• Task: Write out each line of the entries below that holds the word "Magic".
----- Information provided
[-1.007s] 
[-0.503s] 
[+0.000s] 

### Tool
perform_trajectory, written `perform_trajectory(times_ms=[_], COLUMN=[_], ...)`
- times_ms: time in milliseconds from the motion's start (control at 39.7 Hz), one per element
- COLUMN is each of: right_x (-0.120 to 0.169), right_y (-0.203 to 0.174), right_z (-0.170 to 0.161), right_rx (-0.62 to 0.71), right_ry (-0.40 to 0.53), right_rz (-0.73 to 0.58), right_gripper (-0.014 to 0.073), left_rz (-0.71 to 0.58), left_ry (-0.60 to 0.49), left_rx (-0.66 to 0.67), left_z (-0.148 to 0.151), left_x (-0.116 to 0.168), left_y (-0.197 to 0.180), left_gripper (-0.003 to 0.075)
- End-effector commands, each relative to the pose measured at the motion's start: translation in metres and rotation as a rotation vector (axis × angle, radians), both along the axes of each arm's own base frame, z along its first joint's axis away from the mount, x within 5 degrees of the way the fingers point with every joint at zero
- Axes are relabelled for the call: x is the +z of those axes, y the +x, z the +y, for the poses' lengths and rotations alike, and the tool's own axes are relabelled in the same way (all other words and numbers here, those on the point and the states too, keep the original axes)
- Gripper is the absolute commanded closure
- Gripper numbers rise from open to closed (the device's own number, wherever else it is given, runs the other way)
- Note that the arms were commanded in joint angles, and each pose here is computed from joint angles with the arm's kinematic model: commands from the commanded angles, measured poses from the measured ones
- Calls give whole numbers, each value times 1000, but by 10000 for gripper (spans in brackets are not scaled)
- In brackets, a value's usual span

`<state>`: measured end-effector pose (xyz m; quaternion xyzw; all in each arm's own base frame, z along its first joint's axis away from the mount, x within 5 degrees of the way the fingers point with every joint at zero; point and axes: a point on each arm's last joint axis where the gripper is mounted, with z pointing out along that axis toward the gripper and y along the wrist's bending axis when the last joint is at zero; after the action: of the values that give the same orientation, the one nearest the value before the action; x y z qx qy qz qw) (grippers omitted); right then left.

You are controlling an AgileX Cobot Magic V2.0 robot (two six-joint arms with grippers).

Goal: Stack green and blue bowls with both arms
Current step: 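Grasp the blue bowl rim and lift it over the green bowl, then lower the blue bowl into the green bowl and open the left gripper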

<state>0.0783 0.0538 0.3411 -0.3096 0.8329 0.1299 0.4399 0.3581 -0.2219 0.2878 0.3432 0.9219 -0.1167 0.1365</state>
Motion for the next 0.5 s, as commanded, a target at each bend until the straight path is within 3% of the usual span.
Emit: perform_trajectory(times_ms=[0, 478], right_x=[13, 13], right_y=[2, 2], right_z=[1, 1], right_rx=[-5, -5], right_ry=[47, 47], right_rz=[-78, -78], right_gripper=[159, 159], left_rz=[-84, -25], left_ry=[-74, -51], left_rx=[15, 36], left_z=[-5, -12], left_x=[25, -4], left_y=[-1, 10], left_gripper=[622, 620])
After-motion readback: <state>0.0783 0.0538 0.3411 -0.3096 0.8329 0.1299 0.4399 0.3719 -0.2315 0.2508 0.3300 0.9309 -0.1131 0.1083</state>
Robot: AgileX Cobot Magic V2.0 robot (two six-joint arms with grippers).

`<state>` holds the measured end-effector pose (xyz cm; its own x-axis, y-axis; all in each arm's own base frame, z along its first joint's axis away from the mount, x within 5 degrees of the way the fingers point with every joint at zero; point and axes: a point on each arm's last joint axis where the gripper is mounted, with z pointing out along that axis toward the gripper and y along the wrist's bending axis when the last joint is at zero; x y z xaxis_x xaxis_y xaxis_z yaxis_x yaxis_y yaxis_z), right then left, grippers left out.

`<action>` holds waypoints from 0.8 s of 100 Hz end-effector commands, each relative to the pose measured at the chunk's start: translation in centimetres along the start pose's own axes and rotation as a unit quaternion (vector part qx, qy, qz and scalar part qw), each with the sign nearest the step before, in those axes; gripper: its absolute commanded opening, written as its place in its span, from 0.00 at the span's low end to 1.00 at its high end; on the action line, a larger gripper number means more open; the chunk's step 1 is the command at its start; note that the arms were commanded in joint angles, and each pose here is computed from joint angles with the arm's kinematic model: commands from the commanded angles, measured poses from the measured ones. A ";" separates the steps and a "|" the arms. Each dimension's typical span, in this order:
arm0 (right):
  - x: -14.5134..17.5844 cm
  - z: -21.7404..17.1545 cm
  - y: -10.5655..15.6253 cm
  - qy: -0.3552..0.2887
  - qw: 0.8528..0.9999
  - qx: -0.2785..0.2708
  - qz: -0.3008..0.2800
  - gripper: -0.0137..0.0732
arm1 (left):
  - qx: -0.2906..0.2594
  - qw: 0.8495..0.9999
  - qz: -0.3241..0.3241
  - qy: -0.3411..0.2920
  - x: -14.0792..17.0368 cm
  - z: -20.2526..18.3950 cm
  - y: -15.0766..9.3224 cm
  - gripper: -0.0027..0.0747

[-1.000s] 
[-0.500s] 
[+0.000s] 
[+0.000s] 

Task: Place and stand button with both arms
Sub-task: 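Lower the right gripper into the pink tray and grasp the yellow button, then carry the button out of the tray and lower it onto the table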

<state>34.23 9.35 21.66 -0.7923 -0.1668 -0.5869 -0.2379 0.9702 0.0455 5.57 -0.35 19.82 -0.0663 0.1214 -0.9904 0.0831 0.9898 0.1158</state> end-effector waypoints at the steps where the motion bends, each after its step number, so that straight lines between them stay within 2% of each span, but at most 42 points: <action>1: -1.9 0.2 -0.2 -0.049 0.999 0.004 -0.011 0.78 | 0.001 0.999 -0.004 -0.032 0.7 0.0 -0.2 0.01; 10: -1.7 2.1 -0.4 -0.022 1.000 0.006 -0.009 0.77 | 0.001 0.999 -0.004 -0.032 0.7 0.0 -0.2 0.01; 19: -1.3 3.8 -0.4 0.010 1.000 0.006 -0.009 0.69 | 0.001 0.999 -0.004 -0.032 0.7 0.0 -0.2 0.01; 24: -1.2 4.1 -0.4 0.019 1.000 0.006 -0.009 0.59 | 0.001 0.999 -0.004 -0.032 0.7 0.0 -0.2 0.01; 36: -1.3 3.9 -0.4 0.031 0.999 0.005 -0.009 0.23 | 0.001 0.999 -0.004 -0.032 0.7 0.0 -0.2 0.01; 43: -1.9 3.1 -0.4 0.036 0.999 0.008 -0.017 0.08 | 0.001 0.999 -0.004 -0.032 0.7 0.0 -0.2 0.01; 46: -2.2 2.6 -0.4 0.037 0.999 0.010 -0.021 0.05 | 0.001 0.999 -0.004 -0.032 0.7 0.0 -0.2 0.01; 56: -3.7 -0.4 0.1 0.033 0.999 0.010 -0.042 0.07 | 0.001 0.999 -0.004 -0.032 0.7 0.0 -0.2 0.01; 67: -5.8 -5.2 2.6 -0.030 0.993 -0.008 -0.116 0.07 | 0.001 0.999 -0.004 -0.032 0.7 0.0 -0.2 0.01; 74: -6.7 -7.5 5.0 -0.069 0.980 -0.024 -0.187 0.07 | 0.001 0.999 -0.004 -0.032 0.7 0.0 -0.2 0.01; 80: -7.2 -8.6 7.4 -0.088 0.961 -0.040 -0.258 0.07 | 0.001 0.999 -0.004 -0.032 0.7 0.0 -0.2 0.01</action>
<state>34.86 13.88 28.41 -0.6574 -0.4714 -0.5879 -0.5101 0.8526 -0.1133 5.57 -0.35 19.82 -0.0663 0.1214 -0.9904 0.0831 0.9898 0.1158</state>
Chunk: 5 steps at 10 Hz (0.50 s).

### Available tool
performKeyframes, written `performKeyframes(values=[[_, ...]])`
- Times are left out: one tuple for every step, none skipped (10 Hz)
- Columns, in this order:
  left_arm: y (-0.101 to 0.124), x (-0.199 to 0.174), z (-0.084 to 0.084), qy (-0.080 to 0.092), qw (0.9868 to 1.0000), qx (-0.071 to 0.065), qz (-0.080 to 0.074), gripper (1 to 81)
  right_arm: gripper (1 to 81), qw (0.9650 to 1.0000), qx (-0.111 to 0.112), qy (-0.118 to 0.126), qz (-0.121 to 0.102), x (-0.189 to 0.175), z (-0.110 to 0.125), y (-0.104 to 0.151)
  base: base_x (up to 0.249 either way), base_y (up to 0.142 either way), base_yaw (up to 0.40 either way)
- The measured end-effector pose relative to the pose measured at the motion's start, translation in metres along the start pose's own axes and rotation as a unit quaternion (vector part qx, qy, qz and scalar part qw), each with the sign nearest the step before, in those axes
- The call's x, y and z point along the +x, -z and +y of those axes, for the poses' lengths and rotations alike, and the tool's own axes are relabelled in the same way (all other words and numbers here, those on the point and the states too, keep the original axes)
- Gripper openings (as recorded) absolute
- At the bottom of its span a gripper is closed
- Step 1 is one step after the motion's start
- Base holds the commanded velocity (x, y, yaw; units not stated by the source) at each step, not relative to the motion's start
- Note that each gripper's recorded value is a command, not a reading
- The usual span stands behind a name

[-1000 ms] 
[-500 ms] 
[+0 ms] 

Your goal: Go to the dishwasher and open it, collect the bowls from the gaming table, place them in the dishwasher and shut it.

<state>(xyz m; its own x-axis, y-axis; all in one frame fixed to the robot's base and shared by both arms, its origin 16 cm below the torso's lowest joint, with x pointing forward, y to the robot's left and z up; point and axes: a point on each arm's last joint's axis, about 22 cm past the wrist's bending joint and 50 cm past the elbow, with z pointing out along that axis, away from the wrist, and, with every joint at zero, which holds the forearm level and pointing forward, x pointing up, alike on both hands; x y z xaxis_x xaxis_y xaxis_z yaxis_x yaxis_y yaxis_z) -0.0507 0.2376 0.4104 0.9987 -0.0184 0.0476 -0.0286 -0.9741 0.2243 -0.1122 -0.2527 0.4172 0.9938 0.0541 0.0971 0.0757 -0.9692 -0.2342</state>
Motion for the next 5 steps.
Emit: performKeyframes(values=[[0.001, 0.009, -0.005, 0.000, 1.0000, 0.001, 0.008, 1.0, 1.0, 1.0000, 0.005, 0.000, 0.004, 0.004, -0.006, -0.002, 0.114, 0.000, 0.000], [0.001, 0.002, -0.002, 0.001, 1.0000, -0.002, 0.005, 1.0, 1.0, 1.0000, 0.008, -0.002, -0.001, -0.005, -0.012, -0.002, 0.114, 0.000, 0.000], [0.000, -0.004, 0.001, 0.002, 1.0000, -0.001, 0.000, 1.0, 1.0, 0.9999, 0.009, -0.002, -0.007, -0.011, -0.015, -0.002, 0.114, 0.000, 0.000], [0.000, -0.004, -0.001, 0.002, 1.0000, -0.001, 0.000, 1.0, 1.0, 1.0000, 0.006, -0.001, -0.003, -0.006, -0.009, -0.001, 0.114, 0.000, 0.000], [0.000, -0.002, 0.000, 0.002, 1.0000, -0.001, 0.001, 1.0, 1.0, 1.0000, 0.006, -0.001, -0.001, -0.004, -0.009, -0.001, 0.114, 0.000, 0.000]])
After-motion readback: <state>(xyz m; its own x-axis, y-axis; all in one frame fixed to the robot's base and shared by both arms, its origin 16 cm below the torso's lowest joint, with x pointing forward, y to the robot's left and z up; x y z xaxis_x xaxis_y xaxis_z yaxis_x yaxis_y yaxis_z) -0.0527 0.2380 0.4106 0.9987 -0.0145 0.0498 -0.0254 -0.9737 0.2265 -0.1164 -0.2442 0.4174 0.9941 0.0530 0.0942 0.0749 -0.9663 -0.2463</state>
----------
• Answer for the task:
You are controlling an AgileX Cobot Magic V2.0 robot (two six-joint arms with grippers).
Robot: AgileX Cobot Magic V2.0 robot (two six-joint arms with grippers).

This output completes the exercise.